Du côté de la politique monétaire, la Banque centrale a balayé à deux reprises l’hypothèse d’un resserrement, imprimant son style de «colombe». Elle a rassuré quant au caractère transitoire de l’inflation qui a pourtant touché des pics récemment tout en soutenant la croissance par le maintien du taux directeur inchangé.
N’oublions pas que la politique monétaire, c'est avant tout la stabilité des prix. Et seule la Banque centrale est capable d'assurer cette stabilité à long terme.
Dans ce contexte, le 1er semestre se devait de finir sur une note négative. Le Masi a donc abandonné plus de 10% pour revenir sur des niveaux de l’été 2021. Entre le début de la guerre russo-ukrainienne et la fin du semestre, les tentatives de rebond ont accouché d’une souris alors que les phases de baisse ont été impulsives et violentes. La hausse du mois d’avril (+2,49%) est à mettre sur le compte de ce qu’on appelle en Bourse le «rebond du chat mort», dit autrement un rebond dans un marché baissier. Pour les analystes, cette forte baisse du premier semestre traduit un changement de perception des investisseurs envers l’évolution des réalisations des sociétés cotées en 2022 ainsi qu’à l’égard des pressions haussières sur la courbe des taux au Maroc.
Même après un premier semestre particulièrement mauvais, la Bourse peut donc encore plonger davantage. On a vu comment le Masi a flanché de 2,19% à la clôture de vendredi en l’espace de quelques minutes, faute de soutien. Les opérateurs devront donc composer avec les mêmes paramètres cités plus haut au second semestre avec en toile de fond la menace d’une inflation qui tendrait à s’aggraver.
Les semestriels en ligne de mire
Si le premier trimestre a été globalement positif avec un chiffre d’affaires agrégé en hausse de 14,8% soit quelque 71 milliards de DH (Vs. 62,2 Mds de DH au T1-2021), les premiers résultats d'entreprises à mi-exercice, attendus dans quelques semaines, permettront de préciser la toile de fond avec plus de détails sur le volet opérationnel et financier.

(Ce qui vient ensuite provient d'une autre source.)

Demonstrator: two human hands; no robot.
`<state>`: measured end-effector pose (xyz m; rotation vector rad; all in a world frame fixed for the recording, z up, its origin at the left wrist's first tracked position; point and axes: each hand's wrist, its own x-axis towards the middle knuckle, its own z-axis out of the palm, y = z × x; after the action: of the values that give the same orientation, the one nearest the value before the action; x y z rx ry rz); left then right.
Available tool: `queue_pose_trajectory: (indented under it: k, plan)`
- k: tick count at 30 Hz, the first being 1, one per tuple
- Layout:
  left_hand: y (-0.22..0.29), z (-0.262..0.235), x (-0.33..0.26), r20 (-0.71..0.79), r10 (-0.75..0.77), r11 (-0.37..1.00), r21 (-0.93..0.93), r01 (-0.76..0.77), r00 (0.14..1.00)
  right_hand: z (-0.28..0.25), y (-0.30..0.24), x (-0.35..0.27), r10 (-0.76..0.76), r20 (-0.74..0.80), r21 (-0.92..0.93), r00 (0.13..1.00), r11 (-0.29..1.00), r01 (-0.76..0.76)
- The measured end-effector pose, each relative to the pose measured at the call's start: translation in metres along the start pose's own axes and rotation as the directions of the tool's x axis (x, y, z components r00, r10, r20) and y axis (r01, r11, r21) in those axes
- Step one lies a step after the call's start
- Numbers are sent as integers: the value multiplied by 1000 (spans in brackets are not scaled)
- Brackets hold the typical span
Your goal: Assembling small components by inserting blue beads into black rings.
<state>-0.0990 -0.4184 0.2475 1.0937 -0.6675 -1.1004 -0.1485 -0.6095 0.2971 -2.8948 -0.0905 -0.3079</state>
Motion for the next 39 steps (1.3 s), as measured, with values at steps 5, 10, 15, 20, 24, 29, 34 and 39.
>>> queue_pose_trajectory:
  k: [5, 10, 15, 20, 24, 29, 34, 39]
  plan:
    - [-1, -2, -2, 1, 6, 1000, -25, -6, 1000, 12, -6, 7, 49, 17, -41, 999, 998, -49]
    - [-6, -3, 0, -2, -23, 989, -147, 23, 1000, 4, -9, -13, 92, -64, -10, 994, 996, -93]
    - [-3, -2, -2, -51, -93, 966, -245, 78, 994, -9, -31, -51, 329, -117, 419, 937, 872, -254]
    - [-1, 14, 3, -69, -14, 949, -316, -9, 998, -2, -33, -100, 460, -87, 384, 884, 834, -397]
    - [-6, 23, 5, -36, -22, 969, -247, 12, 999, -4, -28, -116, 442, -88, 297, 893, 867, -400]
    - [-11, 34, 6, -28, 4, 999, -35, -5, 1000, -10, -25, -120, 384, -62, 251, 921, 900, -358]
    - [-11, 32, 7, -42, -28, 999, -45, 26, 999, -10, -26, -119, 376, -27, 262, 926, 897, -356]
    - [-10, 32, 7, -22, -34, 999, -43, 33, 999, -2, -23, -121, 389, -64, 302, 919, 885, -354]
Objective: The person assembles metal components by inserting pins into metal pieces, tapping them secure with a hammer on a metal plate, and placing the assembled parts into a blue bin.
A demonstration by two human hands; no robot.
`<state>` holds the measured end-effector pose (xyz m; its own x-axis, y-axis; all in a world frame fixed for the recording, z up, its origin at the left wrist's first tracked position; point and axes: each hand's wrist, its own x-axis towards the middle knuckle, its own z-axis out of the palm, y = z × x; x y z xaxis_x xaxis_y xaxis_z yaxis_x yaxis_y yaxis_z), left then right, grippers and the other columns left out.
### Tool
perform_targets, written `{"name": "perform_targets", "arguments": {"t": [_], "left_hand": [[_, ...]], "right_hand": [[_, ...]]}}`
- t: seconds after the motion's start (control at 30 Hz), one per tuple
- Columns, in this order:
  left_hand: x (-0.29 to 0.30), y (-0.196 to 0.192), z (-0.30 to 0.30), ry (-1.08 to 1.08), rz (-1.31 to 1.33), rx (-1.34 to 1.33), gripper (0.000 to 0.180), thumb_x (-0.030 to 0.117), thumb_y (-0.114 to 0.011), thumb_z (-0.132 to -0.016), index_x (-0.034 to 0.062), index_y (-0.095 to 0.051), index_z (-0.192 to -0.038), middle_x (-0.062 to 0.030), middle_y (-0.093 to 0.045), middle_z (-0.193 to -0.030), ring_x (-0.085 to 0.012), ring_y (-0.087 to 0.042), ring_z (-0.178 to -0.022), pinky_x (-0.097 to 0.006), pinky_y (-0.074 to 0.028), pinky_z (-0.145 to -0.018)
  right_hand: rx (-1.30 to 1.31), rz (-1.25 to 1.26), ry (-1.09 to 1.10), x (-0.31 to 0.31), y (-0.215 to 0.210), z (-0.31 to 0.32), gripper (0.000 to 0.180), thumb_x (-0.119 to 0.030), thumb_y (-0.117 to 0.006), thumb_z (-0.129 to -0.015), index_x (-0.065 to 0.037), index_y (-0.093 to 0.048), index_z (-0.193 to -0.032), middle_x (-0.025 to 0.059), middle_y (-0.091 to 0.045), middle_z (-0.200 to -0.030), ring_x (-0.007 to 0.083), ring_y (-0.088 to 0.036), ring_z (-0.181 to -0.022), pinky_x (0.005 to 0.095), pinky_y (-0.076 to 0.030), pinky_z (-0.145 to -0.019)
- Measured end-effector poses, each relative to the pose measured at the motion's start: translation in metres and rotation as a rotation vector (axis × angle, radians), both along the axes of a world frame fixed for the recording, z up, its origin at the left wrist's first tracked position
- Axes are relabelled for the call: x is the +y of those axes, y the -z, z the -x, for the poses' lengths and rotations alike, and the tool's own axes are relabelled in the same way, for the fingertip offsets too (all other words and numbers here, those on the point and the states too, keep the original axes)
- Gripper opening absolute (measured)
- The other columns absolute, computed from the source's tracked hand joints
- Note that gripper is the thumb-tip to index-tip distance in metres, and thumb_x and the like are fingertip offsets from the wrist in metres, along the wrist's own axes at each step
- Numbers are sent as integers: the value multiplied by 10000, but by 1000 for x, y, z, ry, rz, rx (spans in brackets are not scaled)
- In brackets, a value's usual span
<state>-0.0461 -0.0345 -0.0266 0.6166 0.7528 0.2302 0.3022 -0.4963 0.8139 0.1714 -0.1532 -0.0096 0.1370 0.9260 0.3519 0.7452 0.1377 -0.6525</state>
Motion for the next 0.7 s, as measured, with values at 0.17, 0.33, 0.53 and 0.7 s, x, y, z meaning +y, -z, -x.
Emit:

Sur la deuxième partie de l’année, les sociétés cotées devraient faire face à deux risques majeurs : primo, une pression plus forte sur les marges suite à l’écoulement des stocks constitués durant les derniers trimestres. Les sociétés dont le CA est généré principalement au Maroc, seraient les plus vulnérables. Et secundo, un affaiblissement de la demande locale qui devrait se faire sentir davantage à compter du mois de juin 2022. La consommation du ciment, principal baromètre de l’économie, conforte ce sentiment.
Deux tendances devraient également se dessiner à compter du S2, les sociétés exportatrices devraient bénéficier d’une nette amélioration de leur profitabilité alors que les opérateurs qui dépendent principalement de la demande locale s’efforceraient à défendre leur niveau de marge historique. Un délicat exercice.